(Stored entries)
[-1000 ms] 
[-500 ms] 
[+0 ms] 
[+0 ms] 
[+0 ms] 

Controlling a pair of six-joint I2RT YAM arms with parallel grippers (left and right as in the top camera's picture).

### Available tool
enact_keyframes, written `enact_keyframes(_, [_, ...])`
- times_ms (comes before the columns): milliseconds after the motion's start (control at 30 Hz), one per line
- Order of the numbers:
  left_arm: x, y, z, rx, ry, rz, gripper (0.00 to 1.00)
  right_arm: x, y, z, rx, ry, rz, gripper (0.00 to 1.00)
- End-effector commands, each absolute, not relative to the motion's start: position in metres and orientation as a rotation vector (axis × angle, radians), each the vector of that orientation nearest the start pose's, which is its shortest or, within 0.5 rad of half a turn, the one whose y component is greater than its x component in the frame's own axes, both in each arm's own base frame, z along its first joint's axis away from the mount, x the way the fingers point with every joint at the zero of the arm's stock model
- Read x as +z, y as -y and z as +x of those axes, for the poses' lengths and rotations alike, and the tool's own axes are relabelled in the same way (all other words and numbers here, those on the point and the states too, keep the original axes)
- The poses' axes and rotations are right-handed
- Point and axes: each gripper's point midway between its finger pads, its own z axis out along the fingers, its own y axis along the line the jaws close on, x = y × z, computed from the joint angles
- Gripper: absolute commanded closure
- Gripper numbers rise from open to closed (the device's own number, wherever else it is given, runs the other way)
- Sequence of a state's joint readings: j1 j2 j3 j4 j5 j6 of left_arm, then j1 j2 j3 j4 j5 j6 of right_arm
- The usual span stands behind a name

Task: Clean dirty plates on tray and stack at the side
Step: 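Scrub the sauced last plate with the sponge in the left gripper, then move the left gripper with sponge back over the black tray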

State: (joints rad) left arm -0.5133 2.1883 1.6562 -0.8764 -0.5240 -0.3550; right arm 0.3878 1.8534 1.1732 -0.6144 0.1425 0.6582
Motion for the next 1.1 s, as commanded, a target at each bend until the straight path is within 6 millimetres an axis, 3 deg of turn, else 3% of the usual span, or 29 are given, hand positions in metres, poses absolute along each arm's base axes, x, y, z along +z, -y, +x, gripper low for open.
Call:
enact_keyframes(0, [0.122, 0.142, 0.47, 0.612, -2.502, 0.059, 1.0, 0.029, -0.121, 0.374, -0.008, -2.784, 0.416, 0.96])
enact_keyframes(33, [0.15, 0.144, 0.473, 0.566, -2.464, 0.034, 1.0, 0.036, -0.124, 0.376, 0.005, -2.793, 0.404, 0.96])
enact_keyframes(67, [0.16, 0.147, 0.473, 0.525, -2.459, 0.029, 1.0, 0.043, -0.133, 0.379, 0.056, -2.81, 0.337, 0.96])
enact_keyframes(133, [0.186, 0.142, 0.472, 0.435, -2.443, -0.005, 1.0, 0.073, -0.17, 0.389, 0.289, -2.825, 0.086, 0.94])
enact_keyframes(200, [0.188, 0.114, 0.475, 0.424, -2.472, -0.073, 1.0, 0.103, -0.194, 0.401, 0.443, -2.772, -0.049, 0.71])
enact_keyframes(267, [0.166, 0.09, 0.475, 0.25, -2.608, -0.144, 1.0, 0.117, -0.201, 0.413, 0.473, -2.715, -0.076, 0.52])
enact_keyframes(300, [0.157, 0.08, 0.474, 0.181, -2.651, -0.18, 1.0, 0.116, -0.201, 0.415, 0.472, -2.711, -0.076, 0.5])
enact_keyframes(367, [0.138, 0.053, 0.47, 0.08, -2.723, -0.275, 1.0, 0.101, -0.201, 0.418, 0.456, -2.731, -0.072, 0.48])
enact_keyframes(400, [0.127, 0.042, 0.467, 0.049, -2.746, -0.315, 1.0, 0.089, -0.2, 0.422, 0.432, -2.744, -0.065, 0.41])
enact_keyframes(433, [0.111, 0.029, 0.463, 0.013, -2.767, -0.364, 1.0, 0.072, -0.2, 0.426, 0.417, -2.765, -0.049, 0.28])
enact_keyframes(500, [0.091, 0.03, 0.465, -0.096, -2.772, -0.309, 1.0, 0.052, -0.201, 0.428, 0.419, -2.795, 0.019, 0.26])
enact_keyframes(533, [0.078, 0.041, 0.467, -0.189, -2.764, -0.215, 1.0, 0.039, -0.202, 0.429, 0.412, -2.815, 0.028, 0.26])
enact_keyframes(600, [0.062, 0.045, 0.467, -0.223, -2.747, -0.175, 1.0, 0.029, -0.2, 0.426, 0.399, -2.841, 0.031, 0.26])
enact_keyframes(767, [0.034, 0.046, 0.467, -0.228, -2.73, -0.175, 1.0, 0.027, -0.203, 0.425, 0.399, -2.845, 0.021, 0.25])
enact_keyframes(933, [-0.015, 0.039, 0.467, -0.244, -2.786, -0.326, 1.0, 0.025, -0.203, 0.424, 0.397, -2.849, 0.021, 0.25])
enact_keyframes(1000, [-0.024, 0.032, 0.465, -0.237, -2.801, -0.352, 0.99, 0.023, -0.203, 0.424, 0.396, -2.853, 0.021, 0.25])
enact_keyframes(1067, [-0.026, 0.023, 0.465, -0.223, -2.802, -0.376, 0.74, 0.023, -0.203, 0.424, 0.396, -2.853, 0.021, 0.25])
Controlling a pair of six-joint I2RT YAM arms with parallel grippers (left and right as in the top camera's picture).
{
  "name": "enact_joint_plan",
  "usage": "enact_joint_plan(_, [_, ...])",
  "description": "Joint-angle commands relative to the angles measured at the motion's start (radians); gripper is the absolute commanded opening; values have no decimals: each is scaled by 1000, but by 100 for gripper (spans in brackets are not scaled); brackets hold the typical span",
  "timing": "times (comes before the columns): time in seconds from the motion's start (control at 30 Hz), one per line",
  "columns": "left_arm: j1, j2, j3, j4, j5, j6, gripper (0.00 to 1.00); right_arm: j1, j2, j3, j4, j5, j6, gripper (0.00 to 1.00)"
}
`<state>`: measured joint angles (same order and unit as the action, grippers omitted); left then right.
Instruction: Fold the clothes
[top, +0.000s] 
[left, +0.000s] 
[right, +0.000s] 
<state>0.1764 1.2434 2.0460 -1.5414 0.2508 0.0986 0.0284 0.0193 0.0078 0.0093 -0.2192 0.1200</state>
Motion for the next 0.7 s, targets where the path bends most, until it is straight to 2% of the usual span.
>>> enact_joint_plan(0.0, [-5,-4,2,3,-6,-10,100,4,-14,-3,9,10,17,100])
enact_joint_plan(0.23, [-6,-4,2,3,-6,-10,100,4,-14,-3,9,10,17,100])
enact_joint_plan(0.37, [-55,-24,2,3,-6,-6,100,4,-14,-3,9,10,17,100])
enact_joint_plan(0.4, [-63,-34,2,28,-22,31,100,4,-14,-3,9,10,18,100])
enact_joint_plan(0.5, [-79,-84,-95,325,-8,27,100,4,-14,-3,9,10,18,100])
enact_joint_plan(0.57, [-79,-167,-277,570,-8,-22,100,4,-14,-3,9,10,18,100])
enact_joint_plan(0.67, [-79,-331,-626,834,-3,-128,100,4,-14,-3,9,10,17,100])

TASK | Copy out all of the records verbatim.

REPLY |
[-1000 ms] 
[-500 ms] 
[+0 ms] 
[+0 ms] 
[+0 ms] 

Controlling a pair of six-joint I2RT YAM arms with parallel grippers (left and right as in the top camera's picture).

### Available tool
enact_keyframes, written `enact_keyframes(_, [_, ...])`
- times_ms (comes before the columns): milliseconds after the motion's start (control at 30 Hz), one per line
- Order of the numbers:
  left_arm: x, y, z, rx, ry, rz, gripper (0.00 to 1.00)
  right_arm: x, y, z, rx, ry, rz, gripper (0.00 to 1.00)
- End-effector commands, each absolute, not relative to the motion's start: position in metres and orientation as a rotation vector (axis × angle, radians), each the vector of that orientation nearest the start pose's, which is its shortest or, within 0.5 rad of half a turn, the one whose y component is greater than its x component in the frame's own axes, both in each arm's own base frame, z along its first joint's axis away from the mount, x the way the fingers point with every joint at the zero of the arm's stock model
- Read x as +z, y as -y and z as +x of those axes, for the poses' lengths and rotations alike, and the tool's own axes are relabelled in the same way (all other words and numbers here, those on the point and the states too, keep the original axes)
- The poses' axes and rotations are right-handed
- Point and axes: each gripper's point midway between its finger pads, its own z axis out along the fingers, its own y axis along the line the jaws close on, x = y × z, computed from the joint angles
- Gripper: absolute commanded closure
- Gripper numbers rise from open to closed (the device's own number, wherever else it is given, runs the other way)
- Sequence of a state's joint readings: j1 j2 j3 j4 j5 j6 of left_arm, then j1 j2 j3 j4 j5 j6 of right_arm
- The usual span stands behind a name

Task: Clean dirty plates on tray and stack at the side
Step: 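Scrub the sauced last plate with the sponge in the left gripper, then move the left gripper with sponge back over the black tray
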
State: (joints rad) left arm -0.5133 2.1883 1.6562 -0.8764 -0.5240 -0.3550; right arm 0.3878 1.8534 1.1732 -0.6144 0.1425 0.6582
Motion for the next 1.1 s, as commanded, a target at each bend until the straight path is within 6 millimetres an axis, 3 deg of turn, else 3% of the usual span, or 29 are given, hand positions in metres, poses absolute along each arm's base axes, x, y, z along +z, -y, +x, gripper low for open.
Call:
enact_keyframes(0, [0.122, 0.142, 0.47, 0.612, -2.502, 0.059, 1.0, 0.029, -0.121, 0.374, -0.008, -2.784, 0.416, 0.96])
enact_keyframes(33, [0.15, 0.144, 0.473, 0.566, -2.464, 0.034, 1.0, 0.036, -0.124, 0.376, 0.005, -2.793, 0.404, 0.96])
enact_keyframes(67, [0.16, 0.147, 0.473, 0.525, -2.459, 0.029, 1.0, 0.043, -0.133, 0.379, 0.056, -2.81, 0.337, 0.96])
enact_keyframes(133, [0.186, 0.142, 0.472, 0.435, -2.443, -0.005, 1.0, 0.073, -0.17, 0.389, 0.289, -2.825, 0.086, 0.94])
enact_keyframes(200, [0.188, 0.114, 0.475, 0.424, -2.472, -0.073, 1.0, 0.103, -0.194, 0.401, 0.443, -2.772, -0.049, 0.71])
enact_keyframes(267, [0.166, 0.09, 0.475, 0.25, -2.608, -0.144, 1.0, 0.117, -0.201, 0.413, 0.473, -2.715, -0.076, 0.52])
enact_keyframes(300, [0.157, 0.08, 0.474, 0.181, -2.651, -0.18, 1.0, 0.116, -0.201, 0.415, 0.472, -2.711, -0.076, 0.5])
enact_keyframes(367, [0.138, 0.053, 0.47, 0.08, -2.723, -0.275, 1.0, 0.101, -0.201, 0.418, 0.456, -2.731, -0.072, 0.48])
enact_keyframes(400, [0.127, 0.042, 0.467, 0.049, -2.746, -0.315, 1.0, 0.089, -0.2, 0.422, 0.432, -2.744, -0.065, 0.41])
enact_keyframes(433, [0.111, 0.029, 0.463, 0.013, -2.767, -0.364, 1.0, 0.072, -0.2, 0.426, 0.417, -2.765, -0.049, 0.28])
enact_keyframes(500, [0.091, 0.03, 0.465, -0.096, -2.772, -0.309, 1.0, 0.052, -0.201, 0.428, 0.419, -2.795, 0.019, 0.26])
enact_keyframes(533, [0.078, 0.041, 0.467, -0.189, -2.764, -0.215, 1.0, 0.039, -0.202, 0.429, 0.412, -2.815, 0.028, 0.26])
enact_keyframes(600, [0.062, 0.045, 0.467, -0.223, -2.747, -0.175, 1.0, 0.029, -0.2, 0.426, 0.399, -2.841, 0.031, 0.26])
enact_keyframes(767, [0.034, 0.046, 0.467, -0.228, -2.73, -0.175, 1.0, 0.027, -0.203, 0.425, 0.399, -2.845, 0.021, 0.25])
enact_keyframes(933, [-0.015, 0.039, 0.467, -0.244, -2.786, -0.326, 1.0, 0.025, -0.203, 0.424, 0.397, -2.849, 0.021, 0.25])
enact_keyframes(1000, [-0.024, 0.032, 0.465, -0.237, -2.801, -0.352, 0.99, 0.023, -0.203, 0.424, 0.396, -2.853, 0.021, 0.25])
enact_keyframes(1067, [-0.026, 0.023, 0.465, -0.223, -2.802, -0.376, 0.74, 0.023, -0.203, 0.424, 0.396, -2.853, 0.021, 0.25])
Controlling a pair of six-joint I2RT YAM arms with parallel grippers (left and right as in the top camera's picture).
{
  "name": "enact_joint_plan",
  "usage": "enact_joint_plan(_, [_, ...])",
  "description": "Joint-angle commands relative to the angles measured at the motion's start (radians); gripper is the absolute commanded opening; values have no decimals: each is scaled by 1000, but by 100 for gripper (spans in brackets are not scaled); brackets hold the typical span",
  "timing": "times (comes before the columns): time in seconds from the motion's start (control at 30 Hz), one per line",
  "columns": "left_arm: j1, j2, j3, j4, j5, j6, gripper (0.00 to 1.00); right_arm: j1, j2, j3, j4, j5, j6, gripper (0.00 to 1.00)"
}
`<state>`: measured joint angles (same order and unit as the action, grippers omitted); left then right.
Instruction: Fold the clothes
[top, +0.000s] 
[left, +0.000s] 
[right, +0.000s] 
<state>0.1764 1.2434 2.0460 -1.5414 0.2508 0.0986 0.0284 0.0193 0.0078 0.0093 -0.2192 0.1200</state>
Motion for the next 0.7 s, targets where the path bends most, until it is straight to 2% of the usual span.
>>> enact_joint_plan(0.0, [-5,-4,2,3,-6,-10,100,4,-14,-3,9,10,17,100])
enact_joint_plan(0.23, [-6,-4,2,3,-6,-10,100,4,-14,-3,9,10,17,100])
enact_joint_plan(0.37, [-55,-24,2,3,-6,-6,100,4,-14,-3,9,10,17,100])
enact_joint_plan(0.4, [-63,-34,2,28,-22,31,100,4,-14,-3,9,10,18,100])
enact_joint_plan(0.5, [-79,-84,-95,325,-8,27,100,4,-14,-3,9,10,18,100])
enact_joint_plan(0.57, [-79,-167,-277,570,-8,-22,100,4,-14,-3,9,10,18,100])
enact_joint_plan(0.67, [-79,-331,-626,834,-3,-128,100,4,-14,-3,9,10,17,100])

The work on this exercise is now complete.